EXERCISE DIRECTIONS. When a line below contains the word "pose", copy that line.

-- DATA EXCERPT follows --

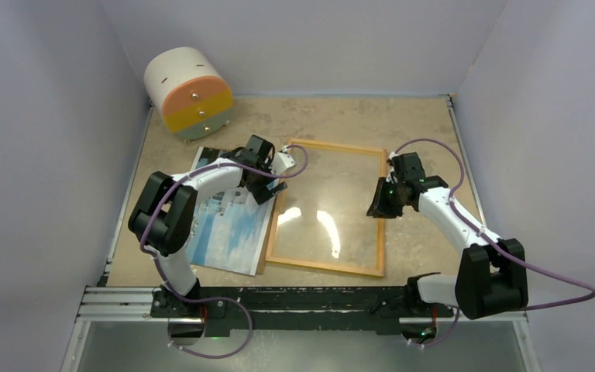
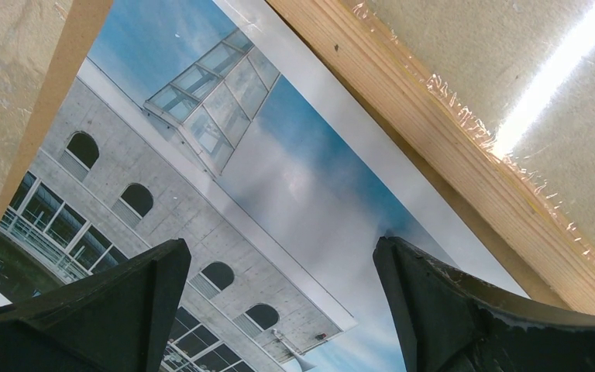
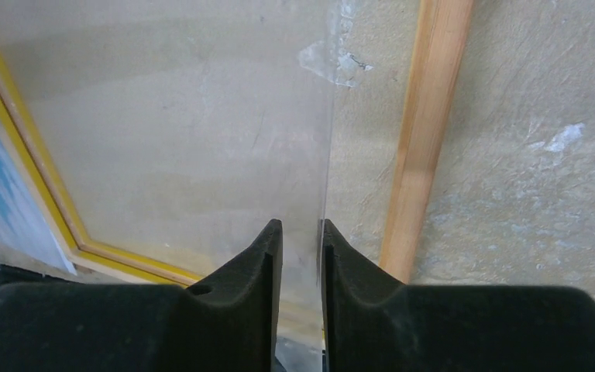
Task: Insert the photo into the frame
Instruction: Place the photo frame item in the photo frame, then move the photo frame to the center of the board.
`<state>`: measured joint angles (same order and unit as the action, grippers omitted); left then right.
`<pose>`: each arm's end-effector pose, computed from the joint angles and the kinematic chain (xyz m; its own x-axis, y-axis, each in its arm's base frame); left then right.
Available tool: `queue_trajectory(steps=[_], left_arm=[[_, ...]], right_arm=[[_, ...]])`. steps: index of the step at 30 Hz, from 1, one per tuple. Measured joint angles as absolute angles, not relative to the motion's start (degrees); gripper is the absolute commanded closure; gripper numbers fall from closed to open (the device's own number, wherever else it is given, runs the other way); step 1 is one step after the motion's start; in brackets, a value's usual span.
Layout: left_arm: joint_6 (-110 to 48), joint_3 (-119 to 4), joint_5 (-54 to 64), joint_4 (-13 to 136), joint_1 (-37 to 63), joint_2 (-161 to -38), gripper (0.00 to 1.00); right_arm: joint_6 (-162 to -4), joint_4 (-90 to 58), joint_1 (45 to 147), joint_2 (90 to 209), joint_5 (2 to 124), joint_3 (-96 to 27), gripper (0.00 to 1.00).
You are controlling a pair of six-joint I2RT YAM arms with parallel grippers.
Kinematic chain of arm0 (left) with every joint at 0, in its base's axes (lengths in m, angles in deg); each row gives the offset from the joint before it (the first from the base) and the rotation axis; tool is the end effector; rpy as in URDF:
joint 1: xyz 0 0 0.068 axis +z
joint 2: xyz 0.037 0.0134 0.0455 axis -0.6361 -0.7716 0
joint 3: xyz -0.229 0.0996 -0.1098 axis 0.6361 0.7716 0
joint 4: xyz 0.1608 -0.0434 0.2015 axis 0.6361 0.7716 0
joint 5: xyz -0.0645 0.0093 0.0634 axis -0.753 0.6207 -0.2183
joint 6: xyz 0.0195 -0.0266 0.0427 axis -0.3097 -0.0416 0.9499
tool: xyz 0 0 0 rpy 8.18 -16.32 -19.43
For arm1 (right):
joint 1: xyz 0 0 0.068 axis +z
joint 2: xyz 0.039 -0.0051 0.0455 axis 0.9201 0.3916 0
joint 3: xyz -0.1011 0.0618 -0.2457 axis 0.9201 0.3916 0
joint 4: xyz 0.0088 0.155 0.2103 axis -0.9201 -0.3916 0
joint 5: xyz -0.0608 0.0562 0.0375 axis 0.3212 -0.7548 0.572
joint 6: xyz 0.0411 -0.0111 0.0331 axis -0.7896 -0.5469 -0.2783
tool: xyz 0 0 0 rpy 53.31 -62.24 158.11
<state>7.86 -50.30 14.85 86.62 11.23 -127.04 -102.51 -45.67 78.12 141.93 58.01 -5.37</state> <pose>0.3188 -0.1703 0.1742 -0.4667 0.7775 -0.4215 0.7652 0.5940 0.2483 0.2426 0.0555 0.2178 -0.8740 0.2669 -0.4060 0.0942 0.9129 0.3971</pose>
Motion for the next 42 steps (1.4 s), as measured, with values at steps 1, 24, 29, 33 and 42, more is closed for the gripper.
queue_trajectory(steps=[1,24,29,33,42], left_arm=[[7.9,-50.3,14.8,86.6,11.2,-127.0,0.00],[7.9,-50.1,14.9,86.2,11.2,-127.0,0.00],[7.9,-50.0,14.8,86.2,11.2,-127.0,0.00],[7.6,-50.0,14.0,86.0,11.2,-127.0,0.00],[6.2,-50.5,12.5,85.6,10.2,-127.7,0.00]], right_arm=[[-102.4,-45.6,78.1,142.1,58.3,-5.3,0.65],[-102.2,-44.9,78.2,144.2,64.9,-5.0,0.09],[-102.9,-45.7,78.1,143.8,66.2,-6.6,0.01],[-103.5,-44.4,76.6,143.9,66.1,-8.0,0.01],[-106.3,-37.7,70.5,151.1,61.6,-8.1,0.01]])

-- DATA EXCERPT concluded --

TASK ANSWER.
`<pose>`: each arm's end-effector pose, computed from the joint angles and the kinematic chain (xyz m; its own x-axis, y-axis, each in its arm's base frame); left then right.
<state>7.86 -50.30 14.85 86.62 11.23 -127.04 -102.51 -45.67 78.12 141.93 58.01 -5.37</state> <pose>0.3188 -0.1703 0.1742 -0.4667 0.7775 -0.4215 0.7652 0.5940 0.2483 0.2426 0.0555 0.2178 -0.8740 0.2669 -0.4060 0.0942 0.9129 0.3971</pose>

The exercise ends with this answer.